BACKGROUND OF THE INVENTION 1. Field of the Invention The present invention relates to an NC servo die cushion device for a press in which a cushion effect is obtained by controlling the position and torque of a servomotor.

[0002]

2. Description of the Related Art Conventionally, when a workpiece is drawn by a press, a die cushion device is used. Further, the conventional die cushion device includes an air cylinder for cushioning a pad and a hydraulic cylinder for controlling a descending speed of the pad. The hydraulic flow rate discharged from the hydraulic cylinder is controlled by an NC controlled servo valve. By controlling, an arbitrary cushion force is obtained according to the molding. For example, 2-25
No. 538, and the like.

[0003]

However, the die cushion device including the air cylinder and the hydraulic cylinder requires a large space for installation because the entire device is large, and also requires an expensive servo valve in the hydraulic circuit. Therefore, there is a problem that the device is complicated and expensive. The present invention has been made to improve such inconvenience.
It is an object of the present invention to provide a press NC servo die cushion device capable of independent control of a plurality of points.

[0004]

In order to achieve the above object, the present invention divides a plurality of pads for supporting a lower mold from below through a cushion pin, and connects a rack rod to each pad member. and these rack rod, with a servo motor installed in each pad member connected via a reduction gear train, cushions the servo motor by position and torque control by the NC device, each pad member <br In this way, an effect can be obtained.

[0005]

[Operation] With the above configuration, by independently controlling the servo motors provided for each pad member,
Even for a work that is likely to generate wrinkles or cracks, it is possible to perform highly accurate molding without generating wrinkles or cracks.

[0006]

DESCRIPTION OF THE PREFERRED EMBODIMENTS One embodiment of the present invention will be described in detail with reference to the drawings. In FIG. 1, reference numeral 1 denotes a main body of the apparatus installed in a bed 2 of a press (not shown), and has a pad 3 for supporting a lower mold (both not shown) from below through a plurality of cushion pins at an upper portion. . The pad 3 is divided in a plurality of, for example four pads member 3 ₁ to 3 ₄ as shown in FIG. 1, is supported on the bed 2 so that it can move up and down every 3 to ₄ 3 ₁ each padding with, below each pad member 3 ₁ to 3 _4, cushion mechanism 4 is installed on the third every _four to each padding 3 _1.
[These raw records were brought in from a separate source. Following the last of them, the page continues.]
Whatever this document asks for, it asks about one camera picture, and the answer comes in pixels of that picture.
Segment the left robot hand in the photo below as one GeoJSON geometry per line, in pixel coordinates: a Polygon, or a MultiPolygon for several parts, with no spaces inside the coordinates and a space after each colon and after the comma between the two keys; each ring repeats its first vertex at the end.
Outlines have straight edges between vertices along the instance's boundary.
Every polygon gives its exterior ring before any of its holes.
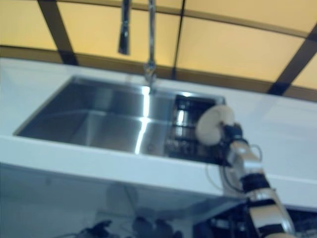
{"type": "Polygon", "coordinates": [[[108,238],[110,237],[110,232],[107,228],[111,225],[111,223],[111,220],[101,221],[91,228],[86,228],[84,233],[90,238],[108,238]]]}

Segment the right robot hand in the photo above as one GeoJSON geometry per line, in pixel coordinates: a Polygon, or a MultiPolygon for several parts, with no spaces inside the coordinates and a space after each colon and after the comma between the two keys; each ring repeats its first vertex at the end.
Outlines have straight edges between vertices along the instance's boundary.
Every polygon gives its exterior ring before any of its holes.
{"type": "Polygon", "coordinates": [[[234,123],[233,125],[222,124],[222,140],[227,143],[232,143],[233,141],[243,140],[243,131],[239,124],[234,123]]]}
[0007] The cushion mechanism 4 is provided for each pad member 3.
₁ to have a supporting rod 5 every 3 _4, these upper ends of the support rod 5 along with are secured to the 3 ₄ each padding 3 _1, the lower end of the support rod 5, the bed 2
Are connected to the upper ends of four rack bars 7 slidably supported by a gear case 6 fixed to the upper and lower sides. Each of the rack bars 7 is formed with a rack 7a, and a pinion 8a constituting a first-stage gear of the reduction gear train 8 is meshed with each of the racks 7a. The above reduction gear train 8
As shown in FIGS. 5 and 6, there are provided for each rack rod 7, two sets are located at the upper part in the gear case 6, and two sets are located at the lower part. 8 between the shafts 8e of the pinion 8a and between the shafts 8e of the pinion 8a of the reduction gear train 8 located at the lower portion, by a joint 9 having a minimum backlash.
The intermediate gears 8b of the gear train 8 are also meshed with each other with minimum backlash.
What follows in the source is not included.